Each certificate shall be otherwise in such form as may be prescribed by the
Board of Directors and as shall conform to the rules of any stock exchange on
which the shares may be listed.

         The corporation shall not issue certificates representing fractional
shares and shall not be obligated to make any transfers creating a fractional
interest in a share of stock. The corporation may, but shall not be obligated
to, issue scrip in lieu of any fractional shares, such scrip to have terms and
conditions specified by the Board of Directors.

         Section 6.3 CANCELLATION OF CERTIFICATES.

         All certificates surrendered to the corporation for transfer shall be
canceled and no new certificates shall be issued in lieu thereof until the
former certificates for a like number of shares shall have been surrendered and
canceled, except as herein provided with respect to lost, stolen or destroyed
certificates.

         Section 6.4 LOST, STOLEN OR DESTROYED CERTIFICATES.

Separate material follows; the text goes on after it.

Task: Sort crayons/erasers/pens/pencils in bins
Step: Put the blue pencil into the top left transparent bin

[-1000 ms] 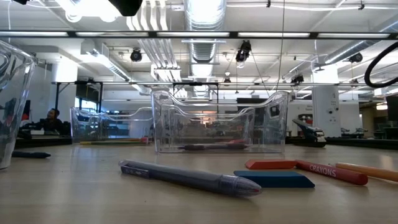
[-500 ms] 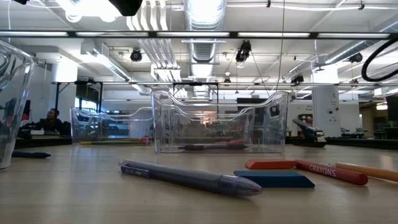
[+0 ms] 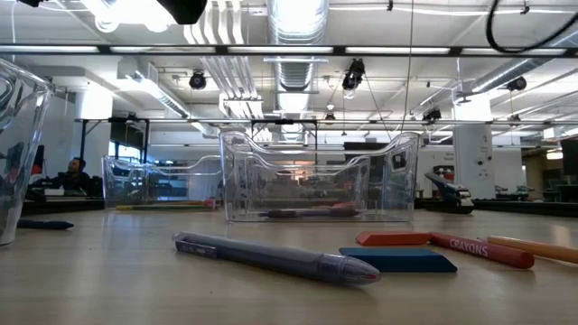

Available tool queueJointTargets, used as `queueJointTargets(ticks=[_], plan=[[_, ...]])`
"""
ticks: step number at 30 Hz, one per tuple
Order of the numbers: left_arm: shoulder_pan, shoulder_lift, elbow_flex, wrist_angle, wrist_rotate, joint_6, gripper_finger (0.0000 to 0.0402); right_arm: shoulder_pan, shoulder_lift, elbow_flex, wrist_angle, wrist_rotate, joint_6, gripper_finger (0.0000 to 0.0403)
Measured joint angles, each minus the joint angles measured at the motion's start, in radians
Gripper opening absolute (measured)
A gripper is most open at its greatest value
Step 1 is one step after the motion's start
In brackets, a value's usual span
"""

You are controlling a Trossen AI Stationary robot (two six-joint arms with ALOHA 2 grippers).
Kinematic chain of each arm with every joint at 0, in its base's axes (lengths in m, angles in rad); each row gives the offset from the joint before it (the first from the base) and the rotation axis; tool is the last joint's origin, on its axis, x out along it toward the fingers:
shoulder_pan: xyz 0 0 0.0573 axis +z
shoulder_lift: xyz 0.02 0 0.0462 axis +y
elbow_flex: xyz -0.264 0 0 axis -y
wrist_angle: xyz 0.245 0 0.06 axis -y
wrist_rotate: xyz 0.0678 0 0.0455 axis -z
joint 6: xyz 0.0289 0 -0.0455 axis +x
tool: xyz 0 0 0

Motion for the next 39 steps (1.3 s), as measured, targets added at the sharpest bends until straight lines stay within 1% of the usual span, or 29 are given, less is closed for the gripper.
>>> queueJointTargets(ticks=[5, 7, 12, 15, 17, 20, 23, 26, 28, 30, 33, 39], plan=[[0.002, 0.000, 0.000, 0.000, -0.001, 0.002, 0.0225, -0.016, -0.024, 0.049, 0.005, 0.272, -0.126, 0.0013], [0.004, 0.000, 0.000, 0.001, -0.008, 0.003, 0.0225, -0.030, -0.029, 0.065, 0.016, 0.382, -0.202, 0.0013], [0.010, 0.011, 0.002, 0.013, -0.034, 0.002, 0.0225, -0.096, -0.039, 0.097, 0.124, 0.618, -0.485, 0.0013], [0.015, 0.039, 0.002, 0.050, -0.045, 0.002, 0.0225, -0.162, -0.040, 0.106, 0.239, 0.691, -0.672, 0.0013], [0.024, 0.067, 0.003, 0.098, -0.046, 0.003, 0.0225, -0.214, -0.043, 0.104, 0.345, 0.704, -0.814, 0.0013], [0.039, 0.114, 0.009, 0.150, -0.050, 0.002, 0.0225, -0.292, -0.042, 0.093, 0.568, 0.696, -1.058, 0.0013], [0.055, 0.147, 0.028, 0.164, -0.050, -0.002, 0.0225, -0.367, -0.040, 0.084, 0.817, 0.617, -1.309, 0.0013], [0.067, 0.173, 0.046, 0.162, -0.049, -0.003, 0.0225, -0.428, -0.040, 0.083, 0.986, 0.544, -1.483, 0.0013], [0.070, 0.180, 0.052, 0.157, -0.049, -0.003, 0.0225, -0.457, -0.040, 0.083, 1.028, 0.538, -1.541, 0.0013], [0.073, 0.183, 0.056, 0.158, -0.049, -0.003, 0.0225, -0.483, -0.040, 0.083, 1.026, 0.526, -1.556, 0.0013], [0.077, 0.183, 0.055, 0.154, -0.049, -0.003, 0.0225, -0.513, -0.040, 0.083, 1.027, 0.488, -1.550, 0.0013], [0.087, 0.183, 0.055, 0.150, -0.049, -0.005, 0.0225, -0.533, -0.008, 0.081, 1.063, 0.456, -1.550, 0.0013]])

         Any shareholder claiming that his or her certificate for shares is
lost, stolen or destroyed may make an affidavit or affirmation of this fact and
lodge the same with the Secretary of the corporation, accompanied by a signed
application for a new certificate. Thereupon, and upon the giving of a
satisfactory bond of indemnity to the corporation not exceeding an amount double
the value of the shares as represented by such certificate (the necessity for
such bond and the amount required to be determined by the President and
Treasurer of the corporation), a new certificate may be issued of the same tenor
and representing the same number, class and series of shares as were represented
by the certificate alleged to be lost, stolen or destroyed. Notwithstanding any
of the foregoing to the contrary, the Board of Directors may, in lieu of
requiring an indemnity bond, allow the shareholder to tender an agreement
indemnifying the corporation against any liability which may result from the
loss, theft, or destruction of the shareholder's certificate.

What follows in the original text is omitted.